DevOps & Platform

Monitoring Kubernetes with Prometheus and Grafana

Beginner45 min to complete11 min read

Deploy the kube-prometheus-stack with Helm, understand what it collects out of the box, build a dashboard for your application, and set up your first alert rule — all in under an hour.

Before you begin

  • A running Kubernetes cluster
  • Helm 3 installed
  • kubectl configured
  • At least 2 CPU and 4Gi memory available in the cluster
Prometheus
Grafana
Kubernetes
Monitoring
Observability

You don't need to configure Prometheus from scratch. The kube-prometheus-stack Helm chart deploys Prometheus, Grafana, Alertmanager, and a set of pre-built dashboards and alert rules that cover the entire Kubernetes stack — nodes, pods, deployments, PVCs, and more.

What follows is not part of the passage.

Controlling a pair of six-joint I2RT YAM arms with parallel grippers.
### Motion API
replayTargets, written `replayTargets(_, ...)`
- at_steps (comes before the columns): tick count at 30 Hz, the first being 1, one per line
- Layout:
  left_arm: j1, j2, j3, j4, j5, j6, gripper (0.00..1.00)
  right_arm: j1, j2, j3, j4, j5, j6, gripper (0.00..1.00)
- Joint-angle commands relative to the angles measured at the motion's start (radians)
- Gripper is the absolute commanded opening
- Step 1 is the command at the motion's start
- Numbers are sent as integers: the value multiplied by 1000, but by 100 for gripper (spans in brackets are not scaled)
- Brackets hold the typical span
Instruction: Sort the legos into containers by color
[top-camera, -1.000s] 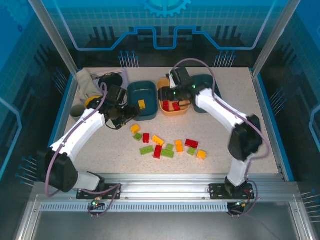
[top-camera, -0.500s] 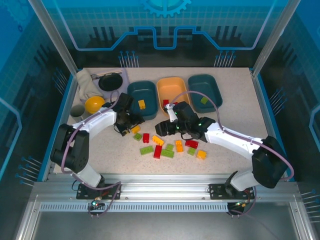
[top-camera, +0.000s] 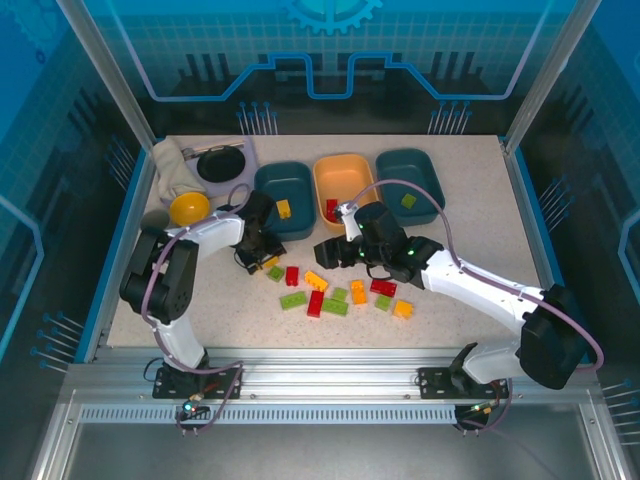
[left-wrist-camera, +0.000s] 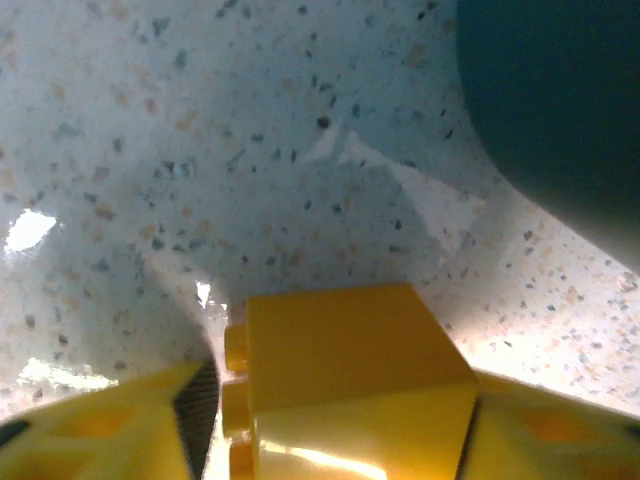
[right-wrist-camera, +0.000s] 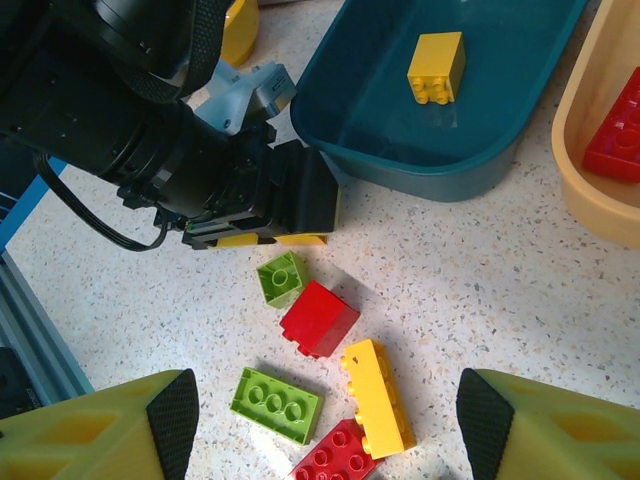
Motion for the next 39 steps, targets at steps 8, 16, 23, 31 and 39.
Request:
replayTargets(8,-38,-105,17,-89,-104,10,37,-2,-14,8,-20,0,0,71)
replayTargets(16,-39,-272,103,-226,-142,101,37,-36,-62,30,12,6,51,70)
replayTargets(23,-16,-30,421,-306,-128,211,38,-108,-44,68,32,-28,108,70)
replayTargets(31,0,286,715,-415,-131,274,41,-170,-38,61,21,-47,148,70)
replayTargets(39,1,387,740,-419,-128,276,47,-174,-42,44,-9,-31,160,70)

This tutorial gets you from zero to a working monitoring stack, then shows you how to add your own application metrics.

Step 1: Install the kube-prometheus-stack

bash
1helm repo add prometheus-community https://prometheus-community.github.io/helm-charts
2helm repo update
3
4helm install kube-prometheus-stack prometheus-community/kube-prometheus-stack \
5  --namespace monitoring \
6  --create-namespace \
7  --set grafana.adminPassword=changeme \
8  --set prometheus.prometheusSpec.retention=15d \
9  --set prometheus.prometheusSpec.storageSpec.volumeClaimTemplate.spec.resources.requests.storage=20Gi

This deploys:

  • Prometheus (metrics collection and storage)
  • Grafana (dashboards and visualisation)
  • Alertmanager (alert routing and deduplication)
  • kube-state-metrics (exposes Kubernetes object state as metrics)
  • node-exporter (exposes host-level metrics: CPU, memory, disk, network)

Wait for everything to start:

bash
kubectl wait --for=condition=Ready pods --all -n monitoring --timeout=180s
kubectl get pods -n monitoring

Step 2: Access Grafana

Forward Grafana's port locally:

bash
kubectl port-forward svc/kube-prometheus-stack-grafana 3000:80 -n monitoring

Open http://localhost:3000. Log in with admin / changeme.

Navigate to Dashboards → Browse. You'll find 30+ pre-built dashboards:

  • Kubernetes / Cluster — overall cluster health
  • Kubernetes / Nodes — per-node CPU, memory, disk
  • Kubernetes / Pods — per-pod resource usage
  • Kubernetes / Workloads — deployment/daemonset/statefulset status

Step 3: Access Prometheus

bash
kubectl port-forward svc/kube-prometheus-stack-prometheus 9090:9090 -n monitoring

Open http://localhost:9090. This is Prometheus's built-in query UI.

Try a few queries:

promql
1# CPU usage per pod (5-minute average)
2rate(container_cpu_usage_seconds_total{namespace="production"}[5m])
3
4# Memory usage per pod
5container_memory_working_set_bytes{namespace="production"}
6
7# Number of ready replicas per deployment
8kube_deployment_status_replicas_ready{namespace="production"}
9
10# Pod restart count
11increase(kube_pod_container_status_restarts_total[1h])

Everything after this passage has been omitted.